Новая жизнь Нефертити - страница 4
Эго царапнуло, что Финн допустил, будто я буду дежурить под аркой, как фанатка у подъезда. Впрочем, в его взгляде ничего подобного не читалось.
Я вытерла пальцы влажной салфеткой и пошла бродить по Парижу. Внезапно одна, внезапно свободна от необходимости улыбаться. Сейчас можно было просто молчать. Никуда не торопиться, глазеть на вычурную лепку дворцов, на окна и балкончики, на пропитанные временем стены, красные маркизы кафе, стрельчатые окна соборов, облепившие ступени пёстрыми пятнышками футболок туристов всех цветов кожи.
Можно было размахивать сумкой, гадать, выведет ли меня выбранная улица к Нотр-Даму. Заходить в магазинчики. Ловить взгляды. Чувствовать себя красивой. Мне это нравилось. Одна встреча оказалась ужасной, другая... По моим рукам поползли от предвкушения мурашки.
Хэй, Париж, а, может, всё не так плохо?
* * *
Фраза «отель в Париже» вызывает в воображении роскошь, зеркала, мрамор, нарядные мундиры швейцаров с гвоздикой в петлице, но не скрипучую лестницу с некогда красной ковровой дорожкой, винтом взбирающуюся под крышу.
Мой номер у метро Вольтер представлял из себя узкую комнату с высоким потолком и вытянутым оконцем, выходящим на подворотни и голубей. Полки а ля стеллаж, утлый холодильник и встроенный умывальник прямо в стене у кровати, – видимо, чтобы далеко не ходить. Один туалет, душ на шесть комнат и выпрошенный у консьержа чайник. Гордо, просто, сердито, но без клопов.
Улица была заполнена пыльными магазинами одежды, повергшими меня по приезду в шок. «А где же французский шик? Витрины? Бутики?!» – спрашивала себя я. На самом деле, всё было, но не здесь.
Воздух Парижа в этом квартале пропах старым картоном, горячим камнем и плевками смуглокожих пешеходов. Утром я была в шоке, сейчас трущобы стали прекрасными!
У меня будет свидание! Я вдруг почувствовала силу и движение откуда-то из груди в мир, как вдохновение! Перегнулась через окно, пропела: «Мир, принимай меня, я твоя!» в густые сумерки и рассмеялась, пугая голубей!
Потом включила телевизор, по привычке заглушая одиночество чужими голосами с экрана. В теленовостях что-то говорили о мумиях. Проклятый французский! Ничего не понятно! Я увидела большой бетонный саркофаг, полицейских и обеспокоенные глаза репортёра. поняла слово "russe", то есть русская. Озадачилась на мгновение, и забыла.
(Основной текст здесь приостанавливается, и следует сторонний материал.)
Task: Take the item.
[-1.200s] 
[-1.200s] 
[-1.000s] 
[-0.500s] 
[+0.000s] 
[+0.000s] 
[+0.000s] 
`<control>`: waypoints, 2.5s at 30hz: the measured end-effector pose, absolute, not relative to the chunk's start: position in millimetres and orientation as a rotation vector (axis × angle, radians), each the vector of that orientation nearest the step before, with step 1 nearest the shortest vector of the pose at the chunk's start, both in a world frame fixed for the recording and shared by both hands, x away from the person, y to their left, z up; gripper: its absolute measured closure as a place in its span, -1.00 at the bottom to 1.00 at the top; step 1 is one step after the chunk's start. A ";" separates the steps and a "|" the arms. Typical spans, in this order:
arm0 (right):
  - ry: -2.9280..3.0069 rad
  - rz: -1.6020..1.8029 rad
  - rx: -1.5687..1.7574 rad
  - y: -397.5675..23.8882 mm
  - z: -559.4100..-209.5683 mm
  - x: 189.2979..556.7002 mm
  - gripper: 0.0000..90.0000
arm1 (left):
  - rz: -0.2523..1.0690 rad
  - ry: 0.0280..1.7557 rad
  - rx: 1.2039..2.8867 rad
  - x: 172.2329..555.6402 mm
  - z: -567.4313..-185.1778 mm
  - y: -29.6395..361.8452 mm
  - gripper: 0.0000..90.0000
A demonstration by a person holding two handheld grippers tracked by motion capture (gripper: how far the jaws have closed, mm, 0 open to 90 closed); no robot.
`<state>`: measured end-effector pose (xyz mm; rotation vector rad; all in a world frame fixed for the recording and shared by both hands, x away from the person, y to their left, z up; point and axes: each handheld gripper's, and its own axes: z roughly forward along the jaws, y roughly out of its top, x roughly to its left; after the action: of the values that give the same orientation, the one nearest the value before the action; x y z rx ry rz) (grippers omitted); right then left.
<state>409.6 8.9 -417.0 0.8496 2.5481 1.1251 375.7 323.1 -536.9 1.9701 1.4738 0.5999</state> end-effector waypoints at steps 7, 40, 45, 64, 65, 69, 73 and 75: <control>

Бросилась перебирать платья, словно Золушка перед балом. Я влезала с ногами на стул, чтобы хоть как-то увидеть себя в зеркальце над умывальником. Примеряла, кружилась, бегала к консьержу за утюгом, смеялась непонятным шуткам эбонитовых студентов с белыми зубами, потому что жизнь всё же обещала измениться!
Он сказал «утром»!
* * *
Я – человек организованный. В девять открывается Лувр. В шесть я проснулась, метнулась в душ, пока никто не занял. В голове крутилась песенка Финна, которую я вчера прослушала раз двадцать и даже нашла в ней что-то приятное. А клип был хорош. И он в нём, хотя в жизни лучше! И взгляд... Ни одна камера не способна его передать!
Я волновалась, даже когда мыла голову; спешила, чувствуя тёплые приливы эмоций. А затем открыла защёлку, чтобы юркнуть из душа в свой номер. Дверь не поддалась. Я нахмурилась, дёрнула сильнее. Заклинило?
Подождала немного, крикнула «Help!», надеясь на горничную или чернокожих студентов. Никого. Будто все вымерли. Я затрясла ручку, готовая снести дверь с петель, затарабанила кулаками. Чёртовы французы позапрошлого века строили на совесть. За узким зарешеченным окошком убегала вниз безликая серая стена.